Macy’s Parades Your Data

On October 15th, Macy’s security team had a rude awakening. They were alerted to a card skimming script. It was deployed in two parts of their web site -- the checkout and the ‘wallet’ pages. The wallet is used to add and remove customer credit cards.

Macy’s dived into the script injection and realized the attack had happened a week before the alert was received (October 7th). During the week the script was running, Macy’s was leaking personally identifiable information (PIIs), such as full names, addresses, emails, and card numbers, including expiration dates and even CVV codes, which is likely a major PCI violation. If you made a purchase on Macy’s website around October 7 - 15th, we highly recommend you have your bank reissue your card with a new number.

This sort of security breach is known as a Magecart attack. Magecart attacks work by skimming data using the client browser as the front door for consumer interactions. "Skimming" is a method used by attackers to capture sensitive information from online forms, such as passwords, email addresses, and credit card data. Magecart attacks have been recorded on thousands of websites, including Newegg, British Airways, Ticketmaster, and Forbes.

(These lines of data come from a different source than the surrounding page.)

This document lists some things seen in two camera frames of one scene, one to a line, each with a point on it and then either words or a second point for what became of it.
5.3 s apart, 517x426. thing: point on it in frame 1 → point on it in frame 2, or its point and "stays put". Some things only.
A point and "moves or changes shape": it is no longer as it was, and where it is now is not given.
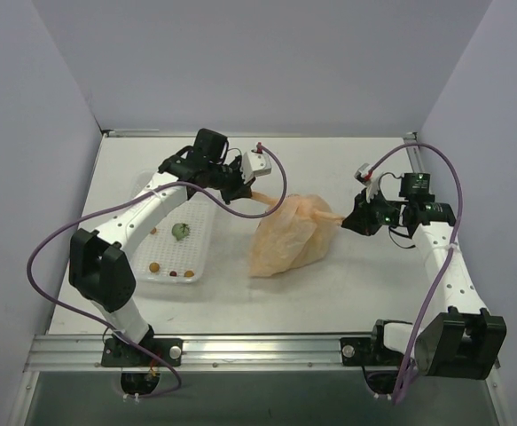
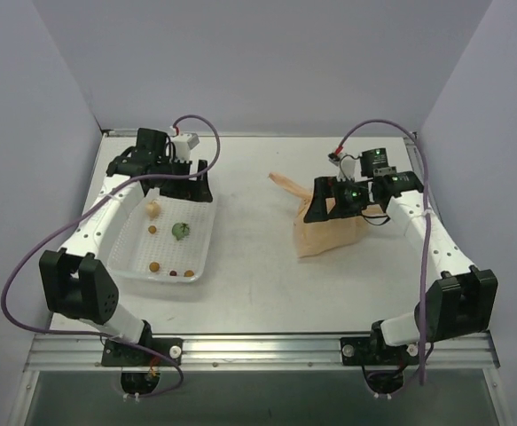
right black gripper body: (364, 215) → (329, 198)
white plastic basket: (176, 250) stays put
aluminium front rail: (207, 353) stays put
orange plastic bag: (295, 232) moves or changes shape
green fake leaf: (181, 231) stays put
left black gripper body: (236, 185) → (189, 178)
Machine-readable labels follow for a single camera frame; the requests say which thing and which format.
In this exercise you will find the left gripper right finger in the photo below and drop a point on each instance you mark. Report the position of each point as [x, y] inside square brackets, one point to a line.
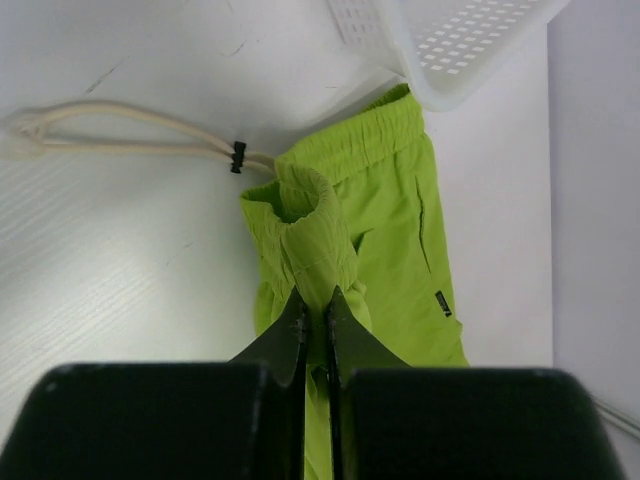
[393, 421]

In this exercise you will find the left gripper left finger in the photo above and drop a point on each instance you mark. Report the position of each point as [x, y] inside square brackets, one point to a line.
[240, 419]

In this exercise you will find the lime green shorts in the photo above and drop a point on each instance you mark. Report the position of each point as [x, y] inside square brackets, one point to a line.
[354, 208]

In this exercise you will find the white perforated plastic basket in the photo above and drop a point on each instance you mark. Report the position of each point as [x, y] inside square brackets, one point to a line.
[444, 49]

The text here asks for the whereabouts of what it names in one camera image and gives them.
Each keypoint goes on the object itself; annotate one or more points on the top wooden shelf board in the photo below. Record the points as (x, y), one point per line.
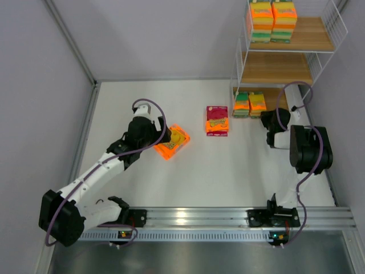
(309, 35)

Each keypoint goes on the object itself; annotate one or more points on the pink Scrub Mommy box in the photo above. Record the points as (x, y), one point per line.
(217, 121)

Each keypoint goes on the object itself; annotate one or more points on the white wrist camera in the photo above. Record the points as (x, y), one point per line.
(143, 110)
(295, 111)

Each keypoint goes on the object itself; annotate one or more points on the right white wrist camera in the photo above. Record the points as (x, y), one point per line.
(295, 111)

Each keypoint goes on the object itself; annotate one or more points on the green sponge orange pack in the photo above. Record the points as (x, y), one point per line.
(241, 106)

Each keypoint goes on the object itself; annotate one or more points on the aluminium mounting rail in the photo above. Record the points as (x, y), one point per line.
(326, 218)

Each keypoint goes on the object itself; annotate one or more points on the bottom wooden shelf board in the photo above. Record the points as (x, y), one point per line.
(270, 95)

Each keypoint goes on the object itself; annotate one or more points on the wooden shelf board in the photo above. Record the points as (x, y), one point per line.
(270, 95)
(276, 68)
(309, 35)

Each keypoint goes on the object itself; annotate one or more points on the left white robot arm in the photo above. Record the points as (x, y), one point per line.
(78, 194)

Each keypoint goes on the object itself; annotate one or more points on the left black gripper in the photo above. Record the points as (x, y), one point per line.
(162, 129)

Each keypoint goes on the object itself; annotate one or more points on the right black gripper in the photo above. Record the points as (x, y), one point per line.
(266, 120)

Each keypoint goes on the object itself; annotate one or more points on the white wire shelf frame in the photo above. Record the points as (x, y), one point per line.
(331, 14)

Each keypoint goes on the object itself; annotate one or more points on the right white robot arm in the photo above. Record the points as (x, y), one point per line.
(310, 152)

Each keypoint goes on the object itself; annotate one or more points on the slotted grey cable duct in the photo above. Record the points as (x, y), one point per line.
(183, 235)

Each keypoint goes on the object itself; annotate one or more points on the Scrub Daddy orange box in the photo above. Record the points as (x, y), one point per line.
(179, 139)

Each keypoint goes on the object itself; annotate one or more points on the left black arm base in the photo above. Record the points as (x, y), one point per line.
(137, 218)

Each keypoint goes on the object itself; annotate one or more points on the corner aluminium frame post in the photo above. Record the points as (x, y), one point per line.
(60, 22)

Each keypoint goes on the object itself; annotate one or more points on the yellow sponge pack green box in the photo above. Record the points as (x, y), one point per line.
(259, 20)

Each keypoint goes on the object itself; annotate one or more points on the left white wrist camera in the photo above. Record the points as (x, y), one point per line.
(143, 110)

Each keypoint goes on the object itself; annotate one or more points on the middle wooden shelf board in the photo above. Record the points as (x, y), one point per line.
(276, 68)

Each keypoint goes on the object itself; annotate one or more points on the Sponge Daddy yellow sponge box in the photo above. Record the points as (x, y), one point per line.
(257, 104)

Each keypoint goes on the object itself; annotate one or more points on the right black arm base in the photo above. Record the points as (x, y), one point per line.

So how does this type of breach happen? Usually, it’s due to outdated, unpatched software, lack of controls and alerts around code changes on production systems, and running software in a production environment without performing a security audit on the software.

Magento, the WordPress partner the Magecart Attack was named after, recently once again patched a bunch of bugs in their software, including RCE, XSS, and CSRF vulnerabilities. Many of the recently compromised sites were running v1.5 through v1.9, while the most recent version of the software is 2.1.7 for the Community edition.

According to RISKIQ, Magecart skimmers ‘have appeared over two million times, and directly breached over 18,000 hosts.’ In order to reduce your fraud risk, consider using virtual credit card numbers, or a payment intermediary. Try to limit sending live, non-single-use credit card data across the network.

Looking at Magecart-style attacks from a business operations viewpoint we find them fascinating because there are often so many different departments that could have been part of timely mitigation or detection solutions. The DevOps side of the house should be patching 3rd party libraries, whomever is responsible for log review should see abnormal web GET or POST requests, the network team should see an increase in data exfiltration, and for sufficiently large organizations - or those where online transactions are a critical source of revenue - the fraud team should see unacceptable user activity. So there are lots of gates working against the adversary, yet Magecart-style attacks continue to be super effective for the attacker.

“Ensuring teams are fully versed in attacker methodology continues to be the smartest investment for anyone building revenue-generating services. It’s relatively easy to build beautiful web-based services. It’s harder to ensure they protect the company’s sensitive information and customer data if the product and support teams don’t know about common vulnerability classes, such as cross site scripting,” says Evan Dornbush, Point3 co-founder and CEO.